House gives final approval to Pres. Biden COVID bill with $1,400 payments
(ATLANTA, GA) BREAKING: The Senate version of the $1.9 trillion American Rescue Plan provides a $300 weekly boost, extends pandemic aid until Sept. 6 and offers a new tax waiver on the first $10,200 of unemployment benefits for many Americans. The stimulus bill passed through Congress and is now headed for President Joe Biden‘s desk, with plans to be signed into law on Friday at the White House.
The bill, which passed through the House Wednesday, will keep the current weekly enhancement on jobless aid at $300 until Labor Day. It also extends the CARES Act programs Pandemic Unemployment Assistance (for gig workers and those not traditionally eligible for aid) and Pandemic Emergency Unemployment Compensation (for the long-term unemployed) until early September. The maximum duration of PUA benefits increases to 79 weeks (up to 86 weeks in high-unemployment states), and for PEUC up to 53 weeks.
Mixed Earner Unemployment Compensation, which gives some workers with both W-2 and 1099 income an extra $100 per week in aid, will also extend to Sept. 6. A new provision introduced by the Senate last week and approved by the House will waive taxes on the first $10,200 of unemployment benefits for individuals who made less than $150,000 in adjusted gross income in 2020.
Married couples who file jointly, earned less than $150,000 in combined adjusted gross income and both collected unemployment insurance benefits in 2020 will have taxes waived on up to $20.400 of UI benefits total. The package approved by Congress differs from Biden’s original proposal in a few key ways: The original provided a $400 weekly UI boost and extended aid until the end of September. However, the value of federally enhanced UI, among other stimulus provisions, was changed in the last week to appease moderate Democrat Senator Joe Manchin of West Virginia, who threatened not to support the bill.

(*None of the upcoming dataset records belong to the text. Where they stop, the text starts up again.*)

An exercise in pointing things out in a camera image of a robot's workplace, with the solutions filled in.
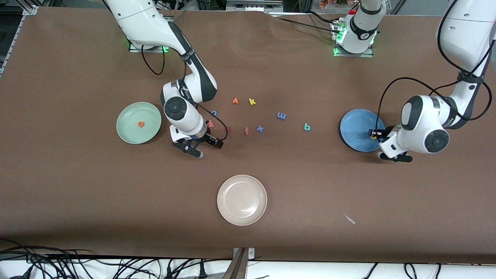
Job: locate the blue plate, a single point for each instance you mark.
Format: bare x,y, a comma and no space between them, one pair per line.
354,130

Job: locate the blue foam letter m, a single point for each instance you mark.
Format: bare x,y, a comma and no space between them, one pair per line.
281,116

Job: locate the orange background clutter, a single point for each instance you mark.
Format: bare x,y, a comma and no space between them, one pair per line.
333,3

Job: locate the green plate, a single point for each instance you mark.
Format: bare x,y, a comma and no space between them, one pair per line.
131,135

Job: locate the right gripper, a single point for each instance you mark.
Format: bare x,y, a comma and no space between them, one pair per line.
209,140

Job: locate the aluminium frame post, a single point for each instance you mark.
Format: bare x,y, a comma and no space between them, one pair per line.
30,8

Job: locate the white tape scrap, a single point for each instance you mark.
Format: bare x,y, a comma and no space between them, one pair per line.
350,219

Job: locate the aluminium profile bracket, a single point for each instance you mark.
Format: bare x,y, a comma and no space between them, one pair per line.
240,267

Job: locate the beige plate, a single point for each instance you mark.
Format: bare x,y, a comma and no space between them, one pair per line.
242,200

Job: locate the aluminium table edge rail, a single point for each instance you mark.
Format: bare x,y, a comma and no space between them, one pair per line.
12,42

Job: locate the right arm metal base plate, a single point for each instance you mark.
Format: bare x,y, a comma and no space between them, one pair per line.
149,50

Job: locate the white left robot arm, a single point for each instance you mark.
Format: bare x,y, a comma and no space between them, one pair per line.
418,116

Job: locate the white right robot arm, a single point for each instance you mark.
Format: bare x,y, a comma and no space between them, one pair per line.
143,19

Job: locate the grey electronics box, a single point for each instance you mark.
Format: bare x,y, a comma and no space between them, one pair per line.
254,6

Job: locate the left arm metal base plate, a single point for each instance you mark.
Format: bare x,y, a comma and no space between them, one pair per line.
364,55

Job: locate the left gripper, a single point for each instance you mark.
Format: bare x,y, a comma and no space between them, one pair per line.
380,133

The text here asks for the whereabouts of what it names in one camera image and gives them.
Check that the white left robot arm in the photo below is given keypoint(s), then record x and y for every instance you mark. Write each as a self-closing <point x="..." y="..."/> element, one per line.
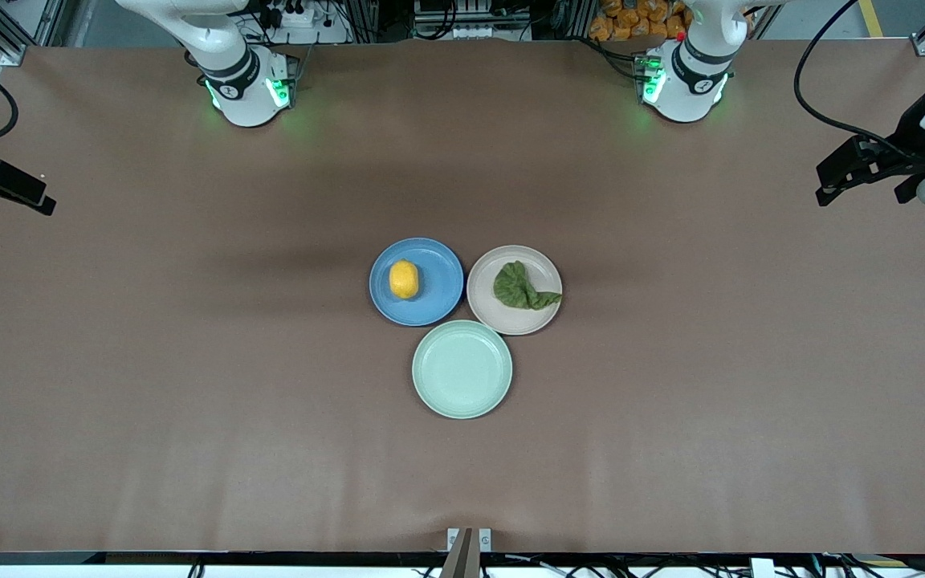
<point x="691" y="84"/>

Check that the camera mount post with bracket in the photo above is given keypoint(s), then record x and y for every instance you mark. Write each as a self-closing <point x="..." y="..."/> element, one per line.
<point x="462" y="554"/>

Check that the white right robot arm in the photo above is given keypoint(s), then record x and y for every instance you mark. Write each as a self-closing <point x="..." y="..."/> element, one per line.
<point x="242" y="96"/>

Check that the yellow lemon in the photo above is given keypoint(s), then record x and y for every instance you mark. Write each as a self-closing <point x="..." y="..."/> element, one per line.
<point x="404" y="279"/>

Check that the green lettuce leaf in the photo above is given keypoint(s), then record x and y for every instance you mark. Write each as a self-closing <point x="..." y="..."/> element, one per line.
<point x="515" y="287"/>

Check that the beige plate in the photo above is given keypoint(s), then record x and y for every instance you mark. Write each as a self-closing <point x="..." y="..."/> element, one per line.
<point x="488" y="309"/>

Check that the white power strip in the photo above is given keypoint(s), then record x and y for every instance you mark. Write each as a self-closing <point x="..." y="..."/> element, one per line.
<point x="302" y="20"/>

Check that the mint green plate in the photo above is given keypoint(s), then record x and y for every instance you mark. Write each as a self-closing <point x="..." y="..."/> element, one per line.
<point x="462" y="369"/>

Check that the orange objects pile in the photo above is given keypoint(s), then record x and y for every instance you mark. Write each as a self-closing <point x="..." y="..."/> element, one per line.
<point x="631" y="20"/>

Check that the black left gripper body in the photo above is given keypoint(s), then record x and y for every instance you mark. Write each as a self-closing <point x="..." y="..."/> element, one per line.
<point x="911" y="133"/>

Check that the blue plate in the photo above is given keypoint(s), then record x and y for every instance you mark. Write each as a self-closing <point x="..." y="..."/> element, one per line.
<point x="440" y="281"/>

At face value, “$300 instead of $400 is worse,” says Heidi Shierholz, the director of policy at the Economic Policy Institute. A $300 weekly boost on top of state UI replaces 74% of the average worker’s lost income, according to News Sources, while a $400 weekly supplement bumps it up to 85% wage recovery. The CARES Act’s $600 weekly enhancement aimed to provide 100% wage replacement for the average worker. But Americans may end up getting similar amounts of jobless aid with the addition of tax relief on UI benefits.